What they heard, after an hour or so, was a single set of footsteps. They moved smoothly from room to room, up stairs and down, not as if seeking anything, but as though whoever walked were taking inventory—committing every passage and chamber of Liris to memory. Eventually, they came to a stop. Silence returned.

The paralysis faded near dawn. Odess rose, retched miserably for a few minutes, and then—trembling—crept in the direction those footsteps had taken. As he went he saw others emerging from their rooms, or rising from where they had fallen in mid walk. They converged on the place where the footsteps had halted: in the cherry tree courtyard.

"And there she sat,” said Odess, “exactly as she sits these days, with the same damned smile and the same damned air of superiority. The botanist. Our conqueror."

"And no one has challenged her?” Venera barked a laugh of disbelief. “You fear reprisals, is that it?"

Odess shrugged. “She ended the war, and under her leadership, the cherries bloom. Who else are we going to have lead us?"

Venera scowled at her cards. A pulse of pain shot up her jaw. “I thought you were a meritocracy."

"And so we are. And she is the best botanist we have ever had."

"What happened to the one she replaced?"

They exchanged glances. “We don't know,” confessed Eilen. “He disappeared the day Margit came."

Venera discarded one card and took another from the deck. The others did the same, then she fanned out her hand. “I win."

Odess grimaced and began to shuffle.

"She came to me last night,” said Venera. She had decided that she needed information more than discretion at this point. “Margit was pleased with the work I did.” Odess snorted; Venera ignored him and continued. “She had a proposal."

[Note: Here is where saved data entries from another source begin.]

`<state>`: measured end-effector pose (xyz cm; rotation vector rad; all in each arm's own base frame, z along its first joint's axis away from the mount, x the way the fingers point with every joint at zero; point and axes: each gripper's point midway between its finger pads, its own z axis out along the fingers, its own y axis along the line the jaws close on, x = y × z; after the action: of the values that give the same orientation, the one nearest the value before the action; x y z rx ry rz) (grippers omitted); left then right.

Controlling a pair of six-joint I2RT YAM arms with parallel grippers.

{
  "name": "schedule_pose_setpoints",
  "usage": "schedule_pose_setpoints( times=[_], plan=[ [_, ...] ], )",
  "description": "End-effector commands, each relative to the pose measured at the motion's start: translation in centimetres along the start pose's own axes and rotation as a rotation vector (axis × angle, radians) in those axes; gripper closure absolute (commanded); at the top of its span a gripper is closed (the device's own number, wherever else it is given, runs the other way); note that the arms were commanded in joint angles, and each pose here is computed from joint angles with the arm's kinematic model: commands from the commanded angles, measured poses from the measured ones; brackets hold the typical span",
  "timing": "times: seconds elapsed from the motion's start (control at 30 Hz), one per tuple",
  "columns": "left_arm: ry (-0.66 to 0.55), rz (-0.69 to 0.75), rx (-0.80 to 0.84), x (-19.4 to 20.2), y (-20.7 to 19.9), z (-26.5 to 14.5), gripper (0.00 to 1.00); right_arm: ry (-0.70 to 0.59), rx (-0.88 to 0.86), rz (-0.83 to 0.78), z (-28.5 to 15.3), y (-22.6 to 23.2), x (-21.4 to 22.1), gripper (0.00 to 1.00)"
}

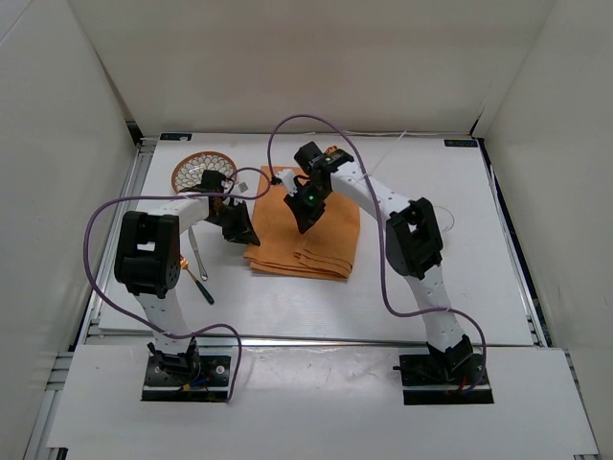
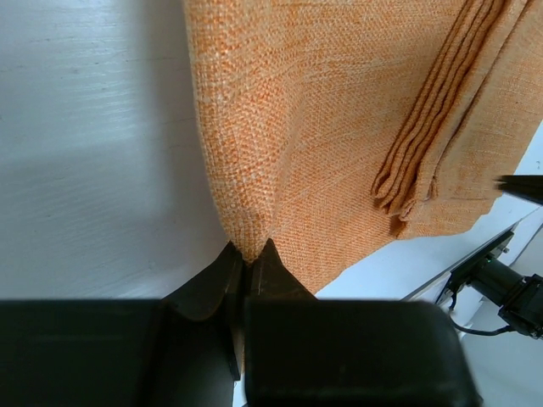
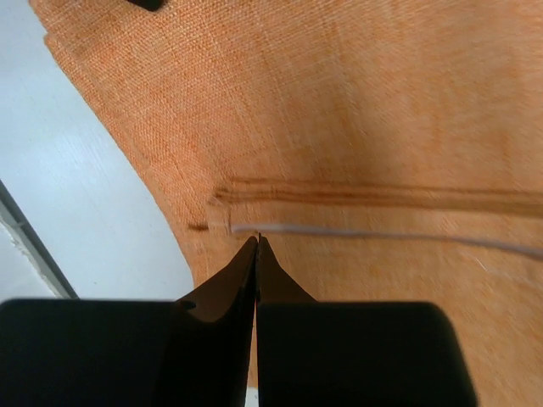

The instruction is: Set the dinner table for one person

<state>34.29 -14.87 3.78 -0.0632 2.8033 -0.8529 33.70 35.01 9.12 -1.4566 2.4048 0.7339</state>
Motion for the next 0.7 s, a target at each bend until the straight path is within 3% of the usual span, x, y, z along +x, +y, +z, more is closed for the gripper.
schedule_pose_setpoints(
  times=[0.0,0.27,0.47,0.67],
  plan=[
    [-0.035,0.011,0.016,-0.4,-1.0,-1.5,0.9,-0.019,-0.094,0.043,1.7,1.0,-0.8,1.0],
    [-0.027,0.019,0.028,-0.4,-1.4,-1.3,0.9,-0.022,-0.113,0.071,4.6,-0.4,-1.5,1.0],
    [-0.017,0.005,0.035,-0.1,-1.4,-1.2,0.9,0.067,-0.085,0.048,7.2,-0.5,0.8,1.0],
    [-0.022,0.005,0.016,-0.2,-1.1,-1.1,0.9,0.165,0.021,-0.002,4.4,-1.2,4.8,1.0]
  ],
)
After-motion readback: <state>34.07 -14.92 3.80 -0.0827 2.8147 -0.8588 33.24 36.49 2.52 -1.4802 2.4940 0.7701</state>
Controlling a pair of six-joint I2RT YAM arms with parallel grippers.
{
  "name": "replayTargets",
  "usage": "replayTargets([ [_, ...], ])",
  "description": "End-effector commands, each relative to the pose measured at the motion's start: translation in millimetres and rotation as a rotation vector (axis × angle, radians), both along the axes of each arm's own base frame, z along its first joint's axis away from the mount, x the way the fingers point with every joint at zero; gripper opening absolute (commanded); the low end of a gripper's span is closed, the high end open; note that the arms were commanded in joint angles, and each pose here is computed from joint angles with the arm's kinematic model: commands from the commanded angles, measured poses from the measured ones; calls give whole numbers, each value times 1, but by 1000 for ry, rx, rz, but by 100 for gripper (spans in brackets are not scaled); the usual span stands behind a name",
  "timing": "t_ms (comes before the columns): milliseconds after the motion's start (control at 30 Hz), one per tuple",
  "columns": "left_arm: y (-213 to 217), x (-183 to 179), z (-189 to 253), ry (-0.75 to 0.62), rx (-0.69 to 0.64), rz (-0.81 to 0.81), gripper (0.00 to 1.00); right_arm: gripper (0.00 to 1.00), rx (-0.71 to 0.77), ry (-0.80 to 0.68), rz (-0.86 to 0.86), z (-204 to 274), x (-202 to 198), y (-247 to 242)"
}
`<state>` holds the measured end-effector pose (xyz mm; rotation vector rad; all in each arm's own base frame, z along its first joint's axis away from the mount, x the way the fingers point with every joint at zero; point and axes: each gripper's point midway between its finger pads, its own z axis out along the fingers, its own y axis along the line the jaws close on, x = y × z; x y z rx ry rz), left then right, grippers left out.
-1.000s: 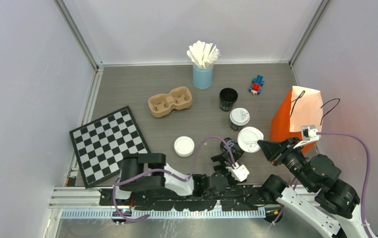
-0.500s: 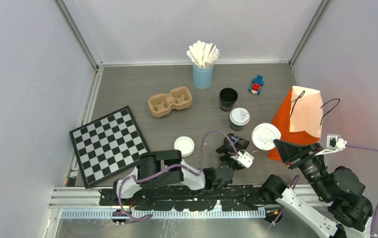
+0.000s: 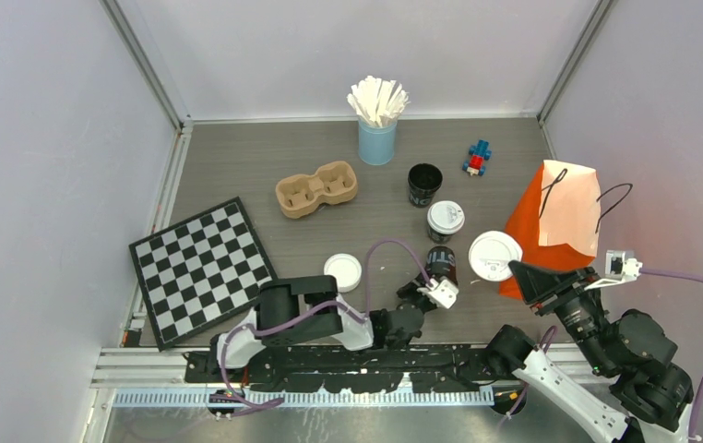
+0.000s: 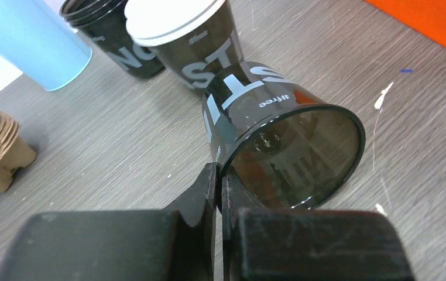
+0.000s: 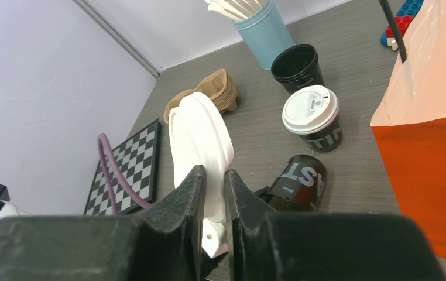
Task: Pack the takeout coffee
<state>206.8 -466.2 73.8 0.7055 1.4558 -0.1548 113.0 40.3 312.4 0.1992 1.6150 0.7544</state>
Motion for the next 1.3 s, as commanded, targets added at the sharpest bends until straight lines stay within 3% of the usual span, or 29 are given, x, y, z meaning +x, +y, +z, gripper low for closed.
replayTargets([
  [0, 19, -8, 50, 15, -178, -3, 0, 22, 14, -11, 16, 4, 3, 7],
  [300, 81, -33, 86, 209, -233, -32, 0, 22, -10, 30, 56, -11, 7, 21],
  [467, 128, -54, 102, 465, -54, -14, 0, 22, -74, 101, 140, -26, 7, 43],
  [733, 204, -104, 118, 889, 110, 4, 0, 22, -99, 186, 275, -44, 9, 81],
  [933, 218, -118, 109, 1035, 259, 1, 3, 22, -58, 177, 298, -44, 13, 93],
  [1267, 180, -105, 66, 1239, 376, -105, 1, 22, -74, 197, 319, -46, 17, 102],
])
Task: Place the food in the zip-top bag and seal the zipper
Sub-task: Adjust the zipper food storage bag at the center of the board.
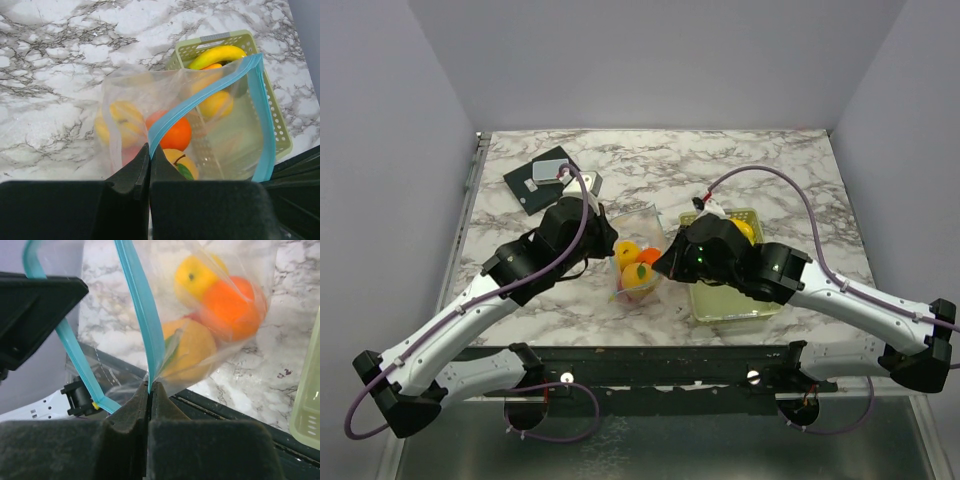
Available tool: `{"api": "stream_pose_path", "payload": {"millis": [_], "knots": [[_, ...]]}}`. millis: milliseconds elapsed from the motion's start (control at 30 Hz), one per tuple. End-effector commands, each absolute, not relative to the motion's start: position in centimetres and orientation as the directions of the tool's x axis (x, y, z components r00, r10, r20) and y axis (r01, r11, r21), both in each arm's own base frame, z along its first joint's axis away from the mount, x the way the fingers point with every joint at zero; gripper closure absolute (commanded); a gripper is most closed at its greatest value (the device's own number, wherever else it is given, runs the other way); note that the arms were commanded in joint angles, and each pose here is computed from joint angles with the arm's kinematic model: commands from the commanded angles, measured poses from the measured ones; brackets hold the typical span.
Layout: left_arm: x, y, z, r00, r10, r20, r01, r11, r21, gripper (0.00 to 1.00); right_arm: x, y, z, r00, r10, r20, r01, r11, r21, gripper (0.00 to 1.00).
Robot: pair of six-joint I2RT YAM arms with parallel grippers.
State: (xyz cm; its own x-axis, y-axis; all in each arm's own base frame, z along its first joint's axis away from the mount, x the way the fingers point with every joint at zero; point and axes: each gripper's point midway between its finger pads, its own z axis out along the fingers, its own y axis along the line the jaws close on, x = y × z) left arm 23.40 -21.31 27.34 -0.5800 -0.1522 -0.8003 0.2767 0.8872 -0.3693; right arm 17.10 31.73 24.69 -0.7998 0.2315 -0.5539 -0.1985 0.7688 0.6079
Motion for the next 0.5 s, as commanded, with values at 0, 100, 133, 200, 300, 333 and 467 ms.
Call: {"api": "stream_pose_path", "payload": {"millis": [0,100,133,200,300,333,467], "knots": [[22.5,-20.6,27.2,-0.578,-0.117,-0.808,0.308,0.886,-0.348,1.0,18.4,29.8,26.5,-0.733,0.229,-0.641,-0.199,0.828,0.524,0.99],[22.1,-20.6,27.2,-0.588,-0.09,-0.804,0.328,0.882,-0.339,1.0,19.1,29.5,27.6,-0.709,0.219,-0.671,-0.204,0.846,0.492,0.99],[22.0,-20.6,27.1,-0.592,-0.081,-0.802,0.33,0.884,-0.332,1.0,19.2,29.5,28.0,-0.704,0.214,-0.678,-0.209,0.849,0.485,0.99],[22.0,-20.5,27.1,-0.598,-0.06,-0.8,0.333,0.888,-0.316,1.0,19.6,29.7,28.8,-0.691,0.2,-0.694,-0.224,0.854,0.469,0.99],[21.9,-20.6,27.5,-0.601,-0.041,-0.798,0.348,0.885,-0.308,1.0,20.2,29.7,29.5,-0.677,0.177,-0.714,-0.231,0.87,0.435,0.99],[21.9,-20.6,27.6,-0.602,-0.035,-0.798,0.352,0.885,-0.304,1.0,20.4,29.7,29.7,-0.677,0.17,-0.716,-0.234,0.873,0.428,0.99],[22.0,-20.7,26.6,-0.619,-0.015,-0.785,0.343,0.894,-0.288,1.0,21.4,29.8,29.0,-0.682,0.174,-0.71,-0.229,0.872,0.433,0.99]]}}
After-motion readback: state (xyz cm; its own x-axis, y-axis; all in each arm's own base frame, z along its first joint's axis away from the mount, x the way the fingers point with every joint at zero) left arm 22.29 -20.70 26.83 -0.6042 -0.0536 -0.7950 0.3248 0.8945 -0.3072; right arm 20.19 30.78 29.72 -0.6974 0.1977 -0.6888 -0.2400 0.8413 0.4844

She told them about Margit's idea of an extended trade expedition into the principalities. As she did, Venera watched all movement around the table stop. Even Odess's practiced hand ceased its fanning of the cards. They were all staring at her.

"What?” She glanced around defensively. “Does this violate some ancient taboo?—I'm sure, everything else does. Or is it something you've been trying to get done for years, and now you're mad that the newcomer has achieved it?"

Eilen looked down. “It's been tried before,” she said in a quiet voice.

"You must understand,” said Odess; then he fell silent. Knitting his brows, he started furiously shuffling.

"What?” Now Venera was seriously alarmed. “What's wrong?"

"To travel outside Spyre… is not done,” said Odess reluctantly. “Not without safeguards to guarantee one's return. Hostages, if one is married… but you're not."

Venera was disgusted. “The pillboxes, the guns and razor wire—they really aren't to keep people out, are they? They're to keep them in."

"Yes, but you see, if Margit is willing to send you out despite you having no ties here, no hostages or anything she could hold over you… Then she's obviously willing to try it again,” said Odess. He slammed the deck down on the table, kicked his chair back, and walked away. Venera watched him go in startled amazement.

The soldiers were standing too, not making eye contact with anyone.

Venera pinned Eilen with her gaze. “Try what?"

The woman sighed deeply. “Margit is a master of chemistry and biology,” she said. “That's why she is the botanist. Three years ago she conceived the idea of sending an expedition like the one you're describing. She chose a man who was competent, intelligent, and brave, but one whom she didn't completely trust. To guarantee that he would return, she… injected him. With a slow poison that was not supposed to begin to act for ten days. If he returned within those ten days, she would give him the antidote, and he would be fine."

Venera eyed the splayed cards. “What happened?"

"The return flight was delayed by a storm. He made it back on the eleventh day."

Venera hesitated—but she already knew the answer when she asked, “Who was it that Margit sent?"

"Moss,” said Eilen with a shudder. “She sent Moss."